A partir de 2024, esa estructura comenzó a suavizarse. Ganó el oro olímpico en los Juegos de París ese verano —el único título que requería el Career Golden Slam y que se le había escapado en tres Juegos Olímpicos anteriores. Venciendo a Carlos Alcaraz en la final, el treinta y siete años lloró al borde de la cancha con su familia a su alrededor. La ovación que siguió no fue el reconocimiento cortés de un poseedor de récords; fue algo menos reservado. No había cambiado lo que era, pero el contexto había cambiado lo suficiente para que el público finalmente lo viera claramente.

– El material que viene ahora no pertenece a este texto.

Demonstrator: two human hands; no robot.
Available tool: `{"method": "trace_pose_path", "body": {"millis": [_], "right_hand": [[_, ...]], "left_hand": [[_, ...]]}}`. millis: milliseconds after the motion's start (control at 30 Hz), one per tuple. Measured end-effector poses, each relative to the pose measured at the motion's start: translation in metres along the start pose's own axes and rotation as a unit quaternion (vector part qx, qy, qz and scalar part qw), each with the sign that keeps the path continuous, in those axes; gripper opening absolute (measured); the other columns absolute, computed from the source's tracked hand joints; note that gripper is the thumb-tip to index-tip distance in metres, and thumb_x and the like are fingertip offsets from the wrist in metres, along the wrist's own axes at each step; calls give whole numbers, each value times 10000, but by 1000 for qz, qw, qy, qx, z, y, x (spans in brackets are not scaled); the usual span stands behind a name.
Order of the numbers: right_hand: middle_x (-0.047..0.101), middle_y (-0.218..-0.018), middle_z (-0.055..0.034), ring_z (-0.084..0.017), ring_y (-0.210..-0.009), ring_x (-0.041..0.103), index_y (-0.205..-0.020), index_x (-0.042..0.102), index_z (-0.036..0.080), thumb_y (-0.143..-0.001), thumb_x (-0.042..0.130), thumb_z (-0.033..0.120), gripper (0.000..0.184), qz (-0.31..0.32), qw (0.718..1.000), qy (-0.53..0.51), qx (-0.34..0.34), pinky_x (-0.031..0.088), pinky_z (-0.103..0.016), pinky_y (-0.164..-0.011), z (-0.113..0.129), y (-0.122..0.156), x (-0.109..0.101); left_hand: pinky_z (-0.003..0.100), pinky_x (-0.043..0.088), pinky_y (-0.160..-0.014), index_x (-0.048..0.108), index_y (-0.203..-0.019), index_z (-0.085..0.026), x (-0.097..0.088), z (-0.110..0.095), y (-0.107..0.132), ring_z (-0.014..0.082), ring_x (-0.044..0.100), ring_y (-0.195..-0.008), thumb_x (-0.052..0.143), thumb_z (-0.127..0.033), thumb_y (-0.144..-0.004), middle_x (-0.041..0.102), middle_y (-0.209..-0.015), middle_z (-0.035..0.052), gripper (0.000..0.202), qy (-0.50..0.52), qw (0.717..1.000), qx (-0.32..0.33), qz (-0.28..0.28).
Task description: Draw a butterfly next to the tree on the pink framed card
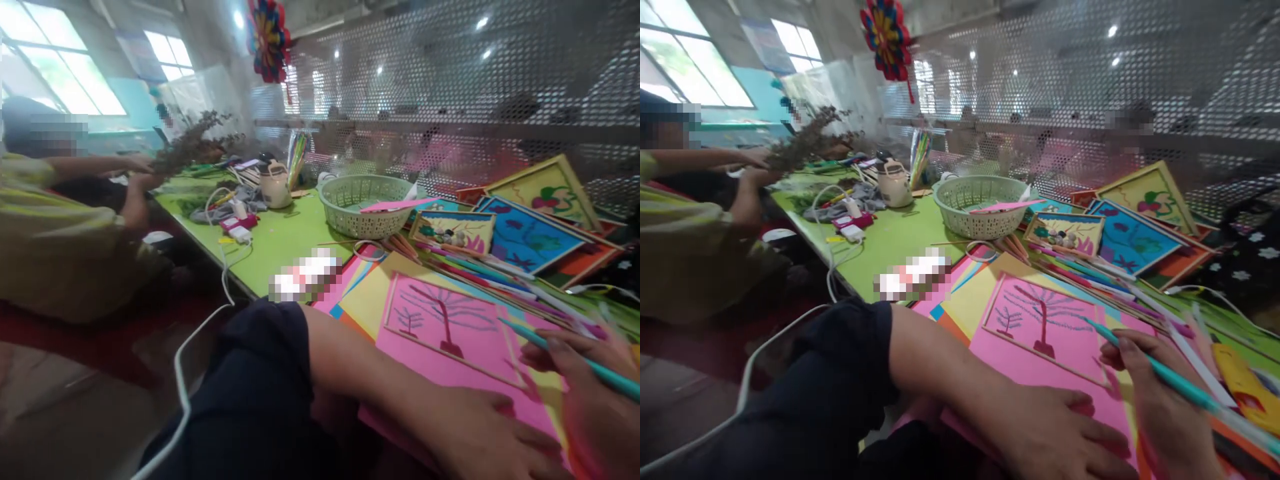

La temporada 2026 ha sido más irregular. Una lesión en el hombro lo mantuvo fuera de juego durante seis semanas después de la final del Abierto de Australia, su primer gran enfrentamiento del año. Una eliminación en tercera ronda en Roland Garros, derrotado por João Fonseca, subrayó lo rápido que el tenis masculino ha redistribuido su jerarquía. En Wimbledon, llegó a las semifinales antes de que Jannik Sinner —el número uno del mundo que ahora ocupa el papel que Djokovic alguna vez desempeñó como el jugador que redefine cómo se ve el techo del juego— lo eliminara en sets seguidos. Actualmente ocupa el cuarto lugar en el mundo a los treinta y nueve.

Djokovic y Jelena Djokovic, su esposa desde 2014, se conocieron en escuelas de Belgrado cuando eran adolescentes. Tienen dos hijos, Stefan y Tara. Jelena dirige la Fundación Novak Djokovic, que financia la educación infantil en Serbia —un proyecto dirigido al país en el que creció y a la infraestructura que estaba demasiado ocupada colapsando para construirle.

Ha declarado su intención claramente: un vigésimo quinto Grand Slam, y los Juegos Olímpicos de Los Ángeles 2028, donde planea retirarse con la bandera serbia en sus manos. Si el público finalmente está listo para concederle esa salida en sus propios términos es la última pregunta abierta en una carrera que ha respondido todo lo demás.